The number of possible combinations for passwords of six or fewer characters is small enough to complete in seconds for the kinds of weaker hashing algorithms the Home Security Heroes seem to envision in its PassGAN writeup.

Brute forcing passwords of seven or more characters is more intensive because the keyspace—meaning the number of possible combinations—is orders of magnitude greater. To make the key space manageable, crackers augment brute force attacks with what are known as Markov chains. Instead of trying every possible combination, a Markov attack performs probabilistically ordered, per-position brute force attacks.

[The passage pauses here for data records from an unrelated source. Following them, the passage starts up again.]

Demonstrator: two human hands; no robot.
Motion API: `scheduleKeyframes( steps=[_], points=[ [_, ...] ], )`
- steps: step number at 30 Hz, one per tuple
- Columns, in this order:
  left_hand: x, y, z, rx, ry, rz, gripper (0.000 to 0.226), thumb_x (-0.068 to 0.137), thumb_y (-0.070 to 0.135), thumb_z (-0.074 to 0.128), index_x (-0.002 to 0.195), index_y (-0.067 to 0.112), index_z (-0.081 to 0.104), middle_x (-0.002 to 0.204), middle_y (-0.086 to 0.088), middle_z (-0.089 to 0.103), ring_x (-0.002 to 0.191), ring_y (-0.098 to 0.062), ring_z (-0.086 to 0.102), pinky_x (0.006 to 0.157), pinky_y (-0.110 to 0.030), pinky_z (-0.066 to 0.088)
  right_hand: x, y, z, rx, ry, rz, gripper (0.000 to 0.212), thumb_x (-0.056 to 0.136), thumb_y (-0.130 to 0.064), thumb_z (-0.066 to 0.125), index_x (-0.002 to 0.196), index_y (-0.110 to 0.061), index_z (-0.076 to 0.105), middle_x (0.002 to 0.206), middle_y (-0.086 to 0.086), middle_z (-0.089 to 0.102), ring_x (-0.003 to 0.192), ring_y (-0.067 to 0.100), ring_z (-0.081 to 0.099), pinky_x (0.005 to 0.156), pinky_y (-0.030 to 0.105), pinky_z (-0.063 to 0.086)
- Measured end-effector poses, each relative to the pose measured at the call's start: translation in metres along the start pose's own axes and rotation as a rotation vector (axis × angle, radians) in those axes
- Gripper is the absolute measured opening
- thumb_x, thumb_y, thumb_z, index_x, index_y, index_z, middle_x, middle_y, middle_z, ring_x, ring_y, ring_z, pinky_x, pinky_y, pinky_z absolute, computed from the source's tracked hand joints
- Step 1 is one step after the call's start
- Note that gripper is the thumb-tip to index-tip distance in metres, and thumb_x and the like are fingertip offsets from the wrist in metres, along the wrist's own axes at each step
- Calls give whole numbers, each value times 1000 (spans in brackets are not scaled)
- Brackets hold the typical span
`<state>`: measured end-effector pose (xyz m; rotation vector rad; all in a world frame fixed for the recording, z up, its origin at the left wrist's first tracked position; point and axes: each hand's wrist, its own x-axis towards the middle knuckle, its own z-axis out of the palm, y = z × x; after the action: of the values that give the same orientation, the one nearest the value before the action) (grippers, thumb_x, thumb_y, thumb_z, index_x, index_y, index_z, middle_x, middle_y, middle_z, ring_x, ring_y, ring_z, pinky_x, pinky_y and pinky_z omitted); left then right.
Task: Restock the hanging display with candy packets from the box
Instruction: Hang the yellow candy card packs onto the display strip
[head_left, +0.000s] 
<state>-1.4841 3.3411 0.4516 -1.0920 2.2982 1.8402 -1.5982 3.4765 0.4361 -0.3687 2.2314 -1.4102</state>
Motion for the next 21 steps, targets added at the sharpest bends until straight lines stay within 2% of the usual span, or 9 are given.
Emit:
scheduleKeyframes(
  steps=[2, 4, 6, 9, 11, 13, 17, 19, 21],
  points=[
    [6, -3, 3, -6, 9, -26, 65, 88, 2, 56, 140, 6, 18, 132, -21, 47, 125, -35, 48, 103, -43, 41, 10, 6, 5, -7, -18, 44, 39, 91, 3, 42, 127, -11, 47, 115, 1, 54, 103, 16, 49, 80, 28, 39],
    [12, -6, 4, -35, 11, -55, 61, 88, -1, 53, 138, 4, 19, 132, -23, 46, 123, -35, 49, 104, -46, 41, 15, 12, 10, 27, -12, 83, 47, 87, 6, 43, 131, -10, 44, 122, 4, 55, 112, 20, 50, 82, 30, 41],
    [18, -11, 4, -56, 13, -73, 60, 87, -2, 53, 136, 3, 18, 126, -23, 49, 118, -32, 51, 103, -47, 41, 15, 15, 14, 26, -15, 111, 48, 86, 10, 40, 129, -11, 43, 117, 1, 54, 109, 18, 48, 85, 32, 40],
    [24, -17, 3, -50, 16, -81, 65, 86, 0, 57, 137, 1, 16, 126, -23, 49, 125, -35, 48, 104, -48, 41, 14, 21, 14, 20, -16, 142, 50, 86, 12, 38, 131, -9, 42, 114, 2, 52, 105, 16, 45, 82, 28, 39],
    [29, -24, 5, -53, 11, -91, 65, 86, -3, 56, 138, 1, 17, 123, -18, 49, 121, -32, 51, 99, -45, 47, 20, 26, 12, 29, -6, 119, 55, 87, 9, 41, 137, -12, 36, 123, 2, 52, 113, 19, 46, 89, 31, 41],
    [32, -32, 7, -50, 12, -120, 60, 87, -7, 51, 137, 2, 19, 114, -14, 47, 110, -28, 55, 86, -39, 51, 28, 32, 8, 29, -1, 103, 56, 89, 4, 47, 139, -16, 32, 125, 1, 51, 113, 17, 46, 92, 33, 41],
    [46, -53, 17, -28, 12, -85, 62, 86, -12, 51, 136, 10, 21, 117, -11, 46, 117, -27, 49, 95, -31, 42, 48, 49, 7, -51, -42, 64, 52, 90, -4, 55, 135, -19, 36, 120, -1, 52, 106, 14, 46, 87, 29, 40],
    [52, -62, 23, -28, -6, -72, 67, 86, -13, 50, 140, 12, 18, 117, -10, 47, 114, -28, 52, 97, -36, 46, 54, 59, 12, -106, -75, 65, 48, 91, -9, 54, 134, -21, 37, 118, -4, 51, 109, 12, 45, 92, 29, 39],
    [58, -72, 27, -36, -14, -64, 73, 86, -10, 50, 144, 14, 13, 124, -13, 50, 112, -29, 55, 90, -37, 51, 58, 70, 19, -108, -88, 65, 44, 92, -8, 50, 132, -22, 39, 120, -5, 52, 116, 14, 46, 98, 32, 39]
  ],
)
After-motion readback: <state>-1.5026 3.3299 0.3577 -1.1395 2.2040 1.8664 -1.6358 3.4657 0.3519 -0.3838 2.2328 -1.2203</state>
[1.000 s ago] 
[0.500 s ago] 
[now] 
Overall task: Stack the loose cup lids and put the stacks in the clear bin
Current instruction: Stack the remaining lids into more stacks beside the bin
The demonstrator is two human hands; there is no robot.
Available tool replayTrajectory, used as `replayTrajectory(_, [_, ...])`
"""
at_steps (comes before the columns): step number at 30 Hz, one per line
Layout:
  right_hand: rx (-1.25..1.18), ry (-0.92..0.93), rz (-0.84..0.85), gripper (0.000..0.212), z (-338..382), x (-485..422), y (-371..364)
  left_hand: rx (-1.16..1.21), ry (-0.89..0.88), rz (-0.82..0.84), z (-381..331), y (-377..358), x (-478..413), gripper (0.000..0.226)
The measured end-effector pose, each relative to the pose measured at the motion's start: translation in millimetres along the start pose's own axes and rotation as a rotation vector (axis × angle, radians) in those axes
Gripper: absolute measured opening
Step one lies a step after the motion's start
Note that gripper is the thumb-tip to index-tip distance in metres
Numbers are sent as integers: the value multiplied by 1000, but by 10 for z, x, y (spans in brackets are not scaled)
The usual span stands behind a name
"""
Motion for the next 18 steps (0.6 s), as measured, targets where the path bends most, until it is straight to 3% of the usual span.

Think of it as an “intelligent brute force” that uses statistics to check more likely passwords first.

Where a classic brute force tries “aaa,” “aab,” “aac,” a Markov attack prioritizes guesses based on their likelihood. Certain characters are more or less likely to appear in the first, second, third, or higher position of a string. The character “z,” for instance, may not appear often in the second or third positions, whereas the character “e” does. Yet another type of brute force is known as a mask attack. It allows the cracker to select which characters appear in which positions.

Brute force attacks can also be combined with word attacks. This hybrid attack may append all possible two-character strings containing digits or symbols to the end of each word in the list, followed by all three-character strings containing digits or symbols, and so on.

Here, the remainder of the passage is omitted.